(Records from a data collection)
^^^^
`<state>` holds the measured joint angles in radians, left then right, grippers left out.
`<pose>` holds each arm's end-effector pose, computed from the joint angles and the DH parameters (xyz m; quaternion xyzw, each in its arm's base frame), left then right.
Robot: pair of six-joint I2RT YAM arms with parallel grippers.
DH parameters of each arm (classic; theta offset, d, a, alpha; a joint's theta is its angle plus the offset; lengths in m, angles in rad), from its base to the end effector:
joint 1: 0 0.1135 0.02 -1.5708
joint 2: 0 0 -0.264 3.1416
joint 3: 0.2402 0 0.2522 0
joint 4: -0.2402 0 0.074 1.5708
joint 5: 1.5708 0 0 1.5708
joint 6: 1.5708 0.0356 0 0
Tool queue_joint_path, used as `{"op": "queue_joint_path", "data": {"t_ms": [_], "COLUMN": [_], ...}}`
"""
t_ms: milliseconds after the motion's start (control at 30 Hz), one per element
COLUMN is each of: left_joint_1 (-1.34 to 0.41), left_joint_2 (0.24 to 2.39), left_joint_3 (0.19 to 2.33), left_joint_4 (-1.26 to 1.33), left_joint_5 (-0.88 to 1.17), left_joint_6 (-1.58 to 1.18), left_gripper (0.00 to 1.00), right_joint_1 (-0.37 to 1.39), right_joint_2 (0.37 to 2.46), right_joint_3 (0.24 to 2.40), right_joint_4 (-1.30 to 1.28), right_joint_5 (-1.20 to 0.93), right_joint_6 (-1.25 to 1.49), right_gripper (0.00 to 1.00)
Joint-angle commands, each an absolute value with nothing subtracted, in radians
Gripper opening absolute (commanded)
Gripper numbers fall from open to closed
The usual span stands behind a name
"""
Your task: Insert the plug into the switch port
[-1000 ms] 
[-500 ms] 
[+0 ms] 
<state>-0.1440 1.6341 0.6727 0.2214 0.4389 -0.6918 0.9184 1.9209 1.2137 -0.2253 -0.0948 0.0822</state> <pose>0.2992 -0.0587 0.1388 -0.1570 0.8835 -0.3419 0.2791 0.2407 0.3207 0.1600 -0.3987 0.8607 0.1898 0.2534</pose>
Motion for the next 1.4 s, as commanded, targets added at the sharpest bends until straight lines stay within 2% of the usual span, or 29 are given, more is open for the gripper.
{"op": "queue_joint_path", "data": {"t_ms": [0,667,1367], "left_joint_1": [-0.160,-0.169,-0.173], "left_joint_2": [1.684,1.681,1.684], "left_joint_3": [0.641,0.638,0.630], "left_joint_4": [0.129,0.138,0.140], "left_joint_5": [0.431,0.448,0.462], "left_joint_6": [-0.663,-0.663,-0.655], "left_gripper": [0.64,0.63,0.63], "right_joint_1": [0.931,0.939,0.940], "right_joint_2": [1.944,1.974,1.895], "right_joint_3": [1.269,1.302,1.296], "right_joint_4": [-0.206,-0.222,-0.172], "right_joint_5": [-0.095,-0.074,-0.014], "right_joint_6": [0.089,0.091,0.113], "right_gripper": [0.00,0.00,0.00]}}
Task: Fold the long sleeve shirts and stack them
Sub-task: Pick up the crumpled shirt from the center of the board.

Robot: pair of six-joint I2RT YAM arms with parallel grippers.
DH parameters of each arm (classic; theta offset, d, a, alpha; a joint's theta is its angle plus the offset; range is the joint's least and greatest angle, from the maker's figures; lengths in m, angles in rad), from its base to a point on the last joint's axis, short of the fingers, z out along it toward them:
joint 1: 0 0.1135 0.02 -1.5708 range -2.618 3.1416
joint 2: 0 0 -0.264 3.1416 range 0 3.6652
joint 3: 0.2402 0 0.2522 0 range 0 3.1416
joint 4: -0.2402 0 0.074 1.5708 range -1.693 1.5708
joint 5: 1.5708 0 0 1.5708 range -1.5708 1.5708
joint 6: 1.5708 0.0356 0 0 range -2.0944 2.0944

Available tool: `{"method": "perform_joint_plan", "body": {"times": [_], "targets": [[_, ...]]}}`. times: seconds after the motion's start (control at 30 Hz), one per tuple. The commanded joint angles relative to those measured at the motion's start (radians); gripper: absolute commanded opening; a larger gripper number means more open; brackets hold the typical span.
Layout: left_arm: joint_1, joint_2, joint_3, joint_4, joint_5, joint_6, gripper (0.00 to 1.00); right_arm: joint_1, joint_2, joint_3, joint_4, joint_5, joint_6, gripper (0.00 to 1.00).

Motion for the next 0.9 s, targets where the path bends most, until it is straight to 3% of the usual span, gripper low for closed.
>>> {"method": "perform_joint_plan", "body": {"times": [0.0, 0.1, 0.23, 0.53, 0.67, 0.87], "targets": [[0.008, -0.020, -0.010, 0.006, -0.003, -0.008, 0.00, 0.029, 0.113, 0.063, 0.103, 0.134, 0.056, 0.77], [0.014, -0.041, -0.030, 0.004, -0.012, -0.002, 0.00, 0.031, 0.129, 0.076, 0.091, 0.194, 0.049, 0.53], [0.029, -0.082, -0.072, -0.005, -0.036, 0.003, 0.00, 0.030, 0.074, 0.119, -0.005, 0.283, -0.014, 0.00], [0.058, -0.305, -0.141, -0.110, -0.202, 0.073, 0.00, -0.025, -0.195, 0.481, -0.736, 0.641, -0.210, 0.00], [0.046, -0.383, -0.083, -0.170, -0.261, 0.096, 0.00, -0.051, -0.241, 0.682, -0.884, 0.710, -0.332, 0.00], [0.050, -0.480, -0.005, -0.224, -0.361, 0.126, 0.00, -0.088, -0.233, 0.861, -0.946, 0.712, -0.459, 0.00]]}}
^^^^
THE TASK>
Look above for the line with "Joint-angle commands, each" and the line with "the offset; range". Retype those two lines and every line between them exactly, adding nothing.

RESULT FOR THIS EXERCISE>
Joint-angle commands, each an absolute value with nothing subtracted, in radians
Gripper opening absolute (commanded)
Gripper numbers fall from open to closed
The usual span stands behind a name
"""
Your task: Insert the plug into the switch port
[-1000 ms] 
[-500 ms] 
[+0 ms] 
<state>-0.1440 1.6341 0.6727 0.2214 0.4389 -0.6918 0.9184 1.9209 1.2137 -0.2253 -0.0948 0.0822</state> <pose>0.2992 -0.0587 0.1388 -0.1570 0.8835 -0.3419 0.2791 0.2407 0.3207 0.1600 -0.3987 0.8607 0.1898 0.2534</pose>
Motion for the next 1.4 s, as commanded, targets added at the sharpest bends until straight lines stay within 2% of the usual span, or 29 are given, more is open for the gripper.
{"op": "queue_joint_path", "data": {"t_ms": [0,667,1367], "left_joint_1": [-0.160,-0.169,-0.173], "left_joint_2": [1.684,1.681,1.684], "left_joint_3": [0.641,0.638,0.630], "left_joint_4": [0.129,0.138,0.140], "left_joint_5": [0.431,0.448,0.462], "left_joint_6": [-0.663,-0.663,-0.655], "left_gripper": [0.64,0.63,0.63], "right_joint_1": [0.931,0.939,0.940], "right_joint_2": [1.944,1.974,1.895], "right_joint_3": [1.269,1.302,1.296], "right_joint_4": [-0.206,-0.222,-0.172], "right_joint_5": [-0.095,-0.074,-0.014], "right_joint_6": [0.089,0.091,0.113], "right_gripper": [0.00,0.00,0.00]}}
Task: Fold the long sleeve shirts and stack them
Sub-task: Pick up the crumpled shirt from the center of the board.

Robot: pair of six-joint I2RT YAM arms with parallel grippers.
DH parameters of each arm (classic; theta offset, d, a, alpha; a joint's theta is its angle plus the offset; range is the joint's least and greatest angle, from the maker's figures; lengths in m, angles in rad), from its base to a point on the last joint's axis, short of the fingers, z out along it toward them:

Nothing else is left to add to this answer.